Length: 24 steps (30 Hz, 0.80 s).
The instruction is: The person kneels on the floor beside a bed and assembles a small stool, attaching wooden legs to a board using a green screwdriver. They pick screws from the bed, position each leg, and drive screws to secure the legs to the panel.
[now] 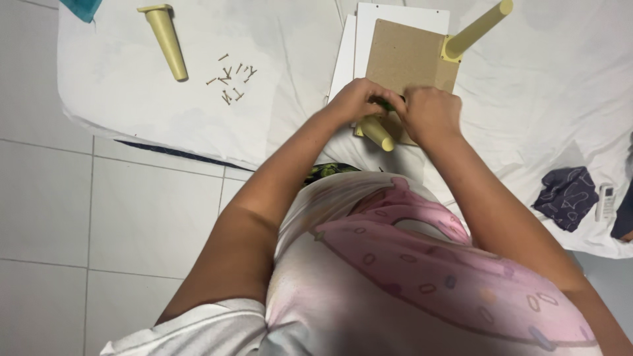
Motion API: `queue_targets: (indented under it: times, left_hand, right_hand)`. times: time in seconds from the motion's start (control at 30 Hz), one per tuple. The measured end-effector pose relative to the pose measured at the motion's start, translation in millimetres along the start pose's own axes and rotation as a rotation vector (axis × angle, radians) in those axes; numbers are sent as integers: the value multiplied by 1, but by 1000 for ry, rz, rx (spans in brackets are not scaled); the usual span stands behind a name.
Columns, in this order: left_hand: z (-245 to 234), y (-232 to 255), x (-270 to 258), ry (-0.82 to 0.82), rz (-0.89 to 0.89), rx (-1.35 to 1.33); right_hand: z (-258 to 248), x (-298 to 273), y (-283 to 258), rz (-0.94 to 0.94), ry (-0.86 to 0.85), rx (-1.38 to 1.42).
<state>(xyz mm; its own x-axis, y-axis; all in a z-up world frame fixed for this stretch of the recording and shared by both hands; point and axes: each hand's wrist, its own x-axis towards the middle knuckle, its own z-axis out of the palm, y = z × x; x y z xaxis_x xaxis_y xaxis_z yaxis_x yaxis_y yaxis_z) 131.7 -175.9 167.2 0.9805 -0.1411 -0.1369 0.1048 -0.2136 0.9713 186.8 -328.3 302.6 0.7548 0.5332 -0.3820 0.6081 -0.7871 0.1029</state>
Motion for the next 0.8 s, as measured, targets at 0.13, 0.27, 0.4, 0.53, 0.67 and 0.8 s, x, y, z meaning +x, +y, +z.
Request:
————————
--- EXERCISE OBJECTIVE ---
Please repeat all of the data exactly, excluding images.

--- SOLUTION ---
Length: 24 steps (30 Hz, 0.80 s).
The instruction is: The person kneels on the floor beside a bed and assembles a small stool, attaching wooden legs to a board using a green screwdriver. They pick screws from the bed, position each leg, and drive screws to secure the legs to the panel.
[now] 
Motion API: `queue_targets: (indented under it: times, left_hand, right_hand)`. times: time in seconds from the motion's start (control at 30 Hz), one per tuple. The measured end-effector pose relative to the pose measured at the motion's start, translation in millimetres along the start pose's own axes and rotation as a rotation vector (axis × angle, radians) in those axes; numbers are sent as integers: the value multiplied by 1, but by 1000 for ry, rz, rx (spans in brackets are not scaled); the usual span stands behind a name.
Columns, in this order: left_hand: z (-245 to 234), y (-232 to 255), x (-270 to 258), ry (-0.82 to 0.82), rz (-0.89 to 0.89), rx (-1.35 to 1.33); right_hand: z (-258 to 248), x (-298 to 273), y (-283 to 258), rz (-0.94 to 0.94), ry (-0.86 to 0.85), rx (-1.38 to 1.42).
<state>(xyz mm; its own x-axis, y-axis; all in a z-up world frame fixed for this stretch of the recording and shared by both hands; point and axes: each hand's wrist, its own x-axis towards the middle knuckle, its own z-axis out of the palm, y = z × x; x y z xaxis_x xaxis_y xaxis_z yaxis_x yaxis_y yaxis_z) 131.7 -175.9 167.2 0.9805 -0.1411 -0.1369 0.1048 -0.2136 0.9713 186.8 -328.3 302.6 0.7548 0.5332 -0.3820 0.6081 -0.7871 0.1029</state>
Motion for the next 0.8 s, as measured, targets at 0.13, 0.27, 0.4, 0.53, 0.67 and 0.8 s, x, y, z meaning +x, +y, +z.
Request:

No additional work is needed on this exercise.